**Your goal:**
Give back an exact copy of the listing that follows, without the pictures.

**Material provided:**
:::::
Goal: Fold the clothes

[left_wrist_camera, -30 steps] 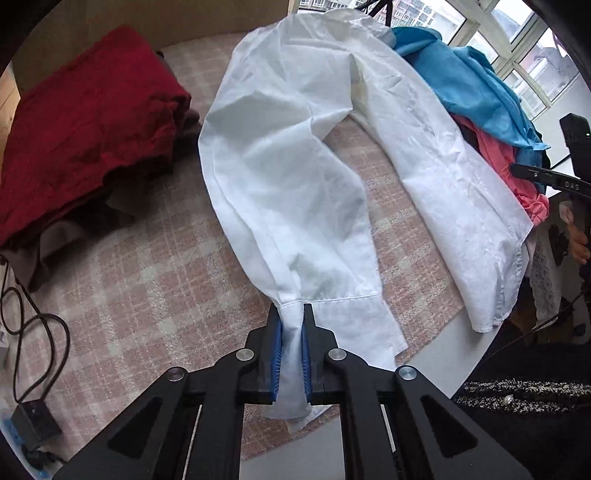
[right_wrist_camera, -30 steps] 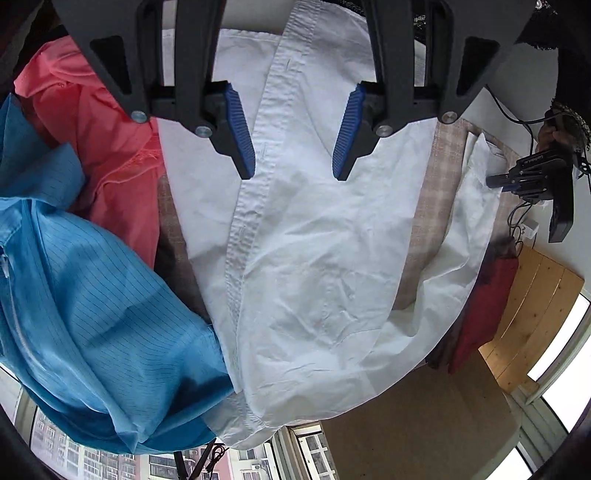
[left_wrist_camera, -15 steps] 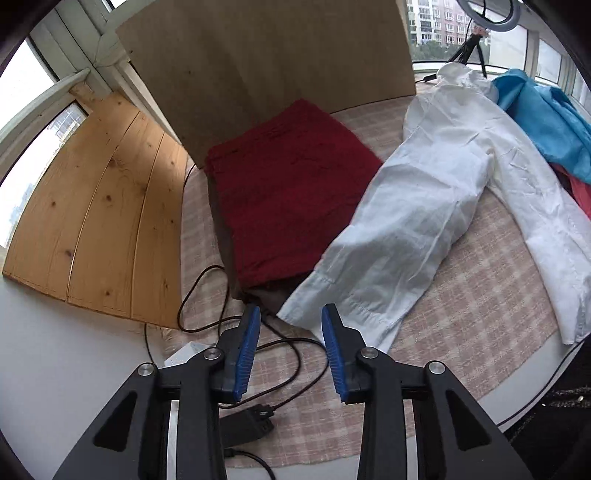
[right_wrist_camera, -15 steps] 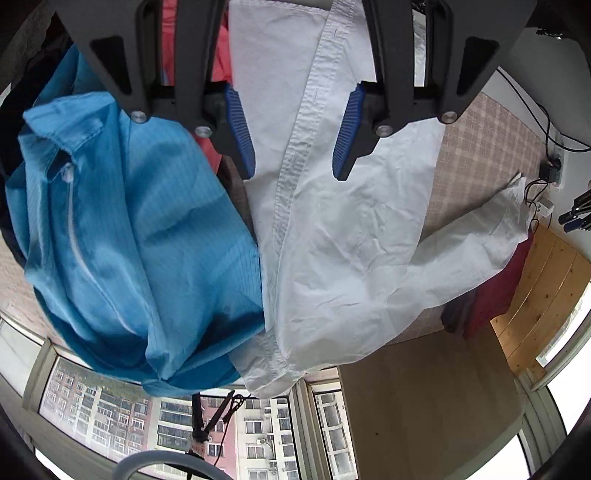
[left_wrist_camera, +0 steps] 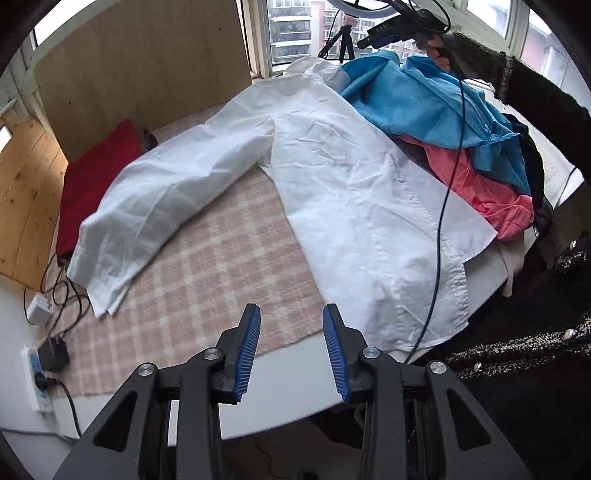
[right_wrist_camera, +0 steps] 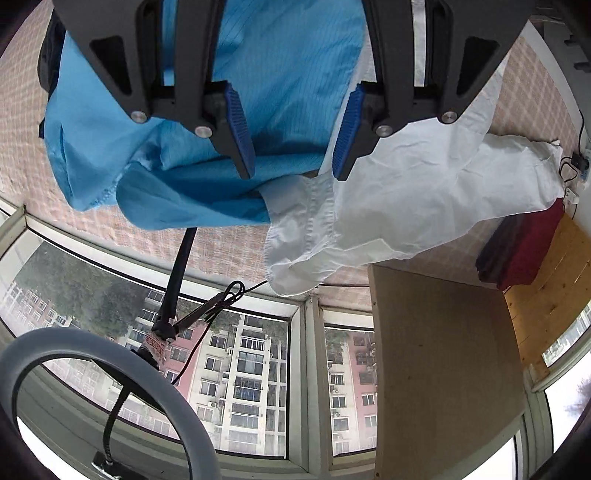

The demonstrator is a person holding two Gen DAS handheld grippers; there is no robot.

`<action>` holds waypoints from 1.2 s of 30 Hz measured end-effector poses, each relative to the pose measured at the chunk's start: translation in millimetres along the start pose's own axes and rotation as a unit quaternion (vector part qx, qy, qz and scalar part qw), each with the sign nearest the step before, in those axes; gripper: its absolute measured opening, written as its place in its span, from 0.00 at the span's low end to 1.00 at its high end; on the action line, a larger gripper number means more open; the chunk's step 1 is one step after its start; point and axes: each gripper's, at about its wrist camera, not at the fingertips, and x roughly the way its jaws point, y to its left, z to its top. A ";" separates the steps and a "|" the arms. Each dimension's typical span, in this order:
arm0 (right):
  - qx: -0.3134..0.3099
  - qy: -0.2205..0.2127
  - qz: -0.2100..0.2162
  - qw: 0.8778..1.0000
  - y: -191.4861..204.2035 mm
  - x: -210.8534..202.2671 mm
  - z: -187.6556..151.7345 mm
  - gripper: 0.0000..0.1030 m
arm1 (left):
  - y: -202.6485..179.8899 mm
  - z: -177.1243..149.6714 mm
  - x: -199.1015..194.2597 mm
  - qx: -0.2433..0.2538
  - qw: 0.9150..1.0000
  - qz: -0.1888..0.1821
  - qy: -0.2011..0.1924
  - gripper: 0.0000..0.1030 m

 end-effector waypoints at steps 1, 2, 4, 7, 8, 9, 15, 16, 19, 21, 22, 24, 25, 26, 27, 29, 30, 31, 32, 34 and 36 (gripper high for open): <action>-0.007 0.008 0.002 1.000 -7.7 11.9 6.6 0.42 | -10.8 -5.8 -2.2 -0.014 1.000 0.003 0.009 0.32; -0.013 0.020 0.006 1.000 -12.9 23.0 10.6 0.42 | -20.9 -12.0 -5.6 -0.028 0.999 0.005 0.018 0.32; -0.025 0.049 0.020 0.998 -20.0 39.8 15.7 0.42 | -39.6 -25.3 -14.5 -0.050 0.998 0.012 0.034 0.33; -0.035 0.075 0.067 0.994 -32.3 32.9 22.8 0.42 | -57.9 -48.1 -33.4 -0.074 0.995 0.032 0.060 0.33; -0.040 0.074 0.083 0.993 -37.2 21.6 25.5 0.42 | -62.5 -53.8 -36.9 -0.085 0.993 0.039 0.067 0.33; -0.052 0.065 0.095 0.992 -42.3 5.2 29.1 0.42 | -67.2 -56.9 -37.0 -0.097 0.992 0.044 0.070 0.33; -0.163 0.021 0.063 0.984 -42.9 -37.8 30.5 0.53 | -141.7 -32.4 12.9 -0.078 0.996 -0.011 0.046 0.33; -0.170 0.019 0.053 0.984 -39.2 -31.4 28.6 0.53 | -155.5 -25.2 24.4 -0.071 0.996 -0.020 0.042 0.34; -0.160 0.042 0.073 0.984 -29.0 3.8 27.8 0.53 | -183.9 -12.1 58.0 -0.057 0.997 -0.008 0.050 0.36; -0.168 0.053 0.070 0.982 -18.5 24.1 27.2 0.53 | -194.5 -8.8 75.8 -0.044 0.997 0.020 0.064 0.36; -0.173 0.056 0.067 0.981 -13.6 33.2 27.0 0.53 | -197.6 -7.3 82.8 -0.042 0.996 0.029 0.070 0.36; -0.177 0.058 0.063 0.980 -10.1 45.9 29.0 0.53 | -200.0 -4.1 90.3 -0.054 0.995 0.028 0.074 0.36; -0.175 0.061 0.065 0.981 -10.2 51.9 30.8 0.53 | -201.1 -2.1 91.7 -0.058 0.995 0.026 0.072 0.36; -0.171 0.063 0.066 0.981 -12.1 57.4 33.1 0.53 | -202.2 0.2 92.3 -0.059 0.995 0.029 0.068 0.36; -0.166 0.063 0.063 0.982 -14.5 62.3 35.6 0.53 | -202.5 2.5 93.0 -0.060 0.995 0.035 0.066 0.36; -0.156 0.066 0.060 0.984 -19.1 72.6 40.5 0.53 | -200.8 5.7 95.0 -0.065 0.995 0.043 0.068 0.33; -0.151 0.073 0.069 0.983 -20.4 78.9 42.6 0.53 | -198.2 6.1 96.2 -0.072 0.994 0.040 0.072 0.30; -0.148 0.081 0.077 0.983 -20.4 85.3 44.1 0.53 | -195.5 6.6 97.5 -0.079 0.993 0.037 0.077 0.18; -0.149 0.089 0.080 0.982 -19.0 91.7 44.6 0.53 | -192.8 7.0 98.7 -0.086 0.992 0.035 0.081 0.09; -0.161 0.101 0.072 0.979 -14.2 104.4 44.6 0.53 | -185.7 6.8 97.8 -0.106 0.991 0.018 0.084 0.04; -0.174 0.106 0.059 0.977 -9.8 115.5 43.9 0.53 | -181.1 6.9 92.8 -0.118 0.990 0.012 0.078 0.04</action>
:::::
**Answer to this problem:**
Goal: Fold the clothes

[left_wrist_camera, -30 steps] 
[right_wrist_camera, -30 steps] 
[left_wrist_camera, -15 steps] 
[right_wrist_camera, -15 steps] 
[left_wrist_camera, +0 steps] 
[right_wrist_camera, +0 steps] 

The demonstrator is a person holding two Gen DAS handheld grippers; there is no robot.

`<action>` holds waypoints from 1.2 s of 30 Hz measured end-effector poses, each relative to the pose measured at the chunk's start: translation in millimetres along the start pose's own axes and rotation as a unit quaternion (vector part qx, qy, qz and scalar part qw), each with the sign nearest the step before, in those axes; gripper: its absolute measured opening, written as its place in its span, from 0.00 at the span's low end to 1.00 at its high end; on the action line, a larger gripper number means more open; the chunk's step 1 is one step after its start; point and axes: each gripper's, at about its wrist camera, not at the fingertips, and x roughly the way its jaws point, y to its left, z to its top. A ";" separates the steps and a "|" the arms. Each dimension's typical span, in this order:
arm0 (right):
  - qx: -0.3134..0.3099
  - qy: -0.2205..0.2127
  - qz: -0.2100..0.2162
  - qw: 0.8778..1.0000
  - y: -191.4861..204.2035 mm
  - x: -210.8534..202.2671 mm
  - z: -187.6556..151.7345 mm
  - gripper: 0.0000..0.1030 m
arm1 (left):
  - y: -202.6485..179.8899 mm
  - z: -177.1243..149.6714 mm
  - x: -199.1015..194.2597 mm
  - qx: -0.2433..0.2538
  - qw: 0.9150..1.0000
  - qz: -0.1888..0.1821
  - qy: -0.2011..0.1924
  - gripper: 0.0000..0.1030 m

 end-effector waypoints at steps 1, 2, 4, 7, 8, 9, 15, 16, 19, 21, 22, 24, 25, 26, 27, 29, 30, 31, 32, 34 and 36 (gripper high for open): <action>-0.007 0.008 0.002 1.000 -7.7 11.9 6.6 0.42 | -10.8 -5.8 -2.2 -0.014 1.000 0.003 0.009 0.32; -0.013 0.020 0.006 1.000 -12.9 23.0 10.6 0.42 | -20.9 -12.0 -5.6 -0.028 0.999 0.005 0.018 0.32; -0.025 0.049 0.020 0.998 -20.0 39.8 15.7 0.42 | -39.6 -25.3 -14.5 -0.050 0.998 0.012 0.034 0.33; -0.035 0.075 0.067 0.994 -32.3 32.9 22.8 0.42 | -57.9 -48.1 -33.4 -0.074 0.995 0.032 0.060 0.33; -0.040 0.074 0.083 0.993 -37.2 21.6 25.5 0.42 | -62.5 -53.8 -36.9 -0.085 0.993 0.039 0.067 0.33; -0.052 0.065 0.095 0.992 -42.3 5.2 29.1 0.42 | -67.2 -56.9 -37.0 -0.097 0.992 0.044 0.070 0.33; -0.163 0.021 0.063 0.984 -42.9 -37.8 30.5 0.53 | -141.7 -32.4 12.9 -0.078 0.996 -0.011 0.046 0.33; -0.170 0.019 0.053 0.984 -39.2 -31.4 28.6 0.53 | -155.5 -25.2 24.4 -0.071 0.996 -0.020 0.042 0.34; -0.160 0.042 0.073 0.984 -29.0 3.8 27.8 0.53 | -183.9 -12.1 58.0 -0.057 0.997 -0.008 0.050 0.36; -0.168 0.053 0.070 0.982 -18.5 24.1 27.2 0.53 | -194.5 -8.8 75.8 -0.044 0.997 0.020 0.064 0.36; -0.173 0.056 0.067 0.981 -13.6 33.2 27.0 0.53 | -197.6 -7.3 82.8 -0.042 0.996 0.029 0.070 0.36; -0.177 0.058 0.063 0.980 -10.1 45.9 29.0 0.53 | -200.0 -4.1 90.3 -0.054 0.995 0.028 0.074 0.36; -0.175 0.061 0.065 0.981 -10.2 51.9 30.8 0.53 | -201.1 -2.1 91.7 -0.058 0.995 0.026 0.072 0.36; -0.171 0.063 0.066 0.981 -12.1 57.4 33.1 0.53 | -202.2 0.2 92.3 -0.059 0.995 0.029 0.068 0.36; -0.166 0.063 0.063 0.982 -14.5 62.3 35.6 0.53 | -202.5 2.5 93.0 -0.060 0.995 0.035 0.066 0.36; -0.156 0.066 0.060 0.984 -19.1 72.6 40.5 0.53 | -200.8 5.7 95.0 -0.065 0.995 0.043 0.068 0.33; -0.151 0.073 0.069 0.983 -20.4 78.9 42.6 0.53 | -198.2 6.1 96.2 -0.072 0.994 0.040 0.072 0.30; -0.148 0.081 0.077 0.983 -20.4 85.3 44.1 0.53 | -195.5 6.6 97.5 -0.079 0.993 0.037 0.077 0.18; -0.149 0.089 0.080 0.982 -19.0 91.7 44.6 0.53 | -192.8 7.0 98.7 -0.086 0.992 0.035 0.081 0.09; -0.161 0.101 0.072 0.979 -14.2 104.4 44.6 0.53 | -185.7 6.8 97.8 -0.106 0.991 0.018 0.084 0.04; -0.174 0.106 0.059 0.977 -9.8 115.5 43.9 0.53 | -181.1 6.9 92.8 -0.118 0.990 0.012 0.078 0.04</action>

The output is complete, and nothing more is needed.